Dive Brief:
- KPMG plans to add capabilities to its internal, proprietary generative AI tool with help from Microsoft, the companies said Monday. Called Advisory Content Chat, the tool was built using Microsoft’s OpenAI Service and Azure AI Search.
- The two organizations worked to ease the process of locating internal content “that exists in large quantities of stored information,” KPMG said in the announcement. Currently, more than 15,000 advisory employees have access. KPMG plans to globally scale the tool, which works in complement with the broader Advisory GPT tool and Microsoft 365 Copilot, this summer.
- KPMG will also deploy Microsoft 365 Copilot to all its U.S. partners and professionals this year, supporting an initiative that aims to embed generative AI “into everything KPMG does,” according to the company.
Dive Insight:
KPMG is doubling down on AI, targeting the data fueling AI solutions to get better results.
“We envision Advisory Content Chat as a core element of future gen AI applications and solutions to serve our people and bring to our clients as well,” Matt Bishop, CTO, advisory AI transformation leader at KPMG, said in a statement.
While professional services firms are undergoing their own internal transformation, these organizations are also eager to assist enterprise clientele.
PwC has rolled out customer-facing solutions while adjusting internally.
The firm will deploy ChatGPT Enterprise to more than 100,000 employees in the U.S. and the U.K., becoming the largest customer of OpenAI’s business-focused tool. PwC has also identified more than 3,000 internal generative AI use cases, and nearly 40% have been addressed by internal tools so far.

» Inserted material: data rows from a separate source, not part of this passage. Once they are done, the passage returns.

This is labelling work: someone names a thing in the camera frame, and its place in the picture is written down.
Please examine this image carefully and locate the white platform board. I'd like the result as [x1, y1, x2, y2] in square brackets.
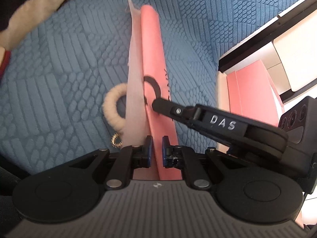
[215, 36, 275, 152]

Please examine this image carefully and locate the black metal frame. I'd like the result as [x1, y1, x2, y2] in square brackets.
[218, 11, 317, 103]

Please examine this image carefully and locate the pink shoe box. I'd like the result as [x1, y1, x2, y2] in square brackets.
[226, 60, 286, 155]

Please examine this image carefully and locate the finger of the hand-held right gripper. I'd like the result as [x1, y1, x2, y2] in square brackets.
[152, 98, 206, 130]

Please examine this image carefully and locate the cream fuzzy hair tie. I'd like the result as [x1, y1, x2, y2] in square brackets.
[102, 84, 130, 148]

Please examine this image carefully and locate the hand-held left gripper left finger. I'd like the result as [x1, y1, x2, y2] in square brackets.
[68, 136, 153, 189]

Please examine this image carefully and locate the red black striped blanket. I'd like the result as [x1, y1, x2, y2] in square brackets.
[0, 0, 110, 80]

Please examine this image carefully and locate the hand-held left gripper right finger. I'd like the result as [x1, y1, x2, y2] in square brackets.
[162, 136, 251, 189]

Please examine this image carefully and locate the blue textured mat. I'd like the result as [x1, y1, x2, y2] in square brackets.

Joe Atkinson, chief products and technology officer at PwC U.S., and Ben Higgin, head of technology and investments at PwC United Kingdom, characterized the efforts as part of PwC’s “prove it” phase of generative AI adoption.
Enterprises are willing to bring out the checkbook for AI. Nearly two-thirds of companies have already invested $5 million or more in emerging AI capabilities, according to a SolarWinds survey published this month. Almost one-third have spent over $25 million on the technology.
Accenture booked $900 million in generative AI business during its last quarter ending May 31, totaling $2 billion during the fiscal year, according to its earnings call last week. The firm has simultaneously worked toward its goal of reaching 80,000 skilled data and AI workers.
EY has also steadily built out its AI offerings for customers and workers. The company plans to deploy Microsoft Dynamics 365 Sales and Copilot for Sales tools to 100,000 employees by January 2025, making EY one of Microsoft’s largest customers worldwide.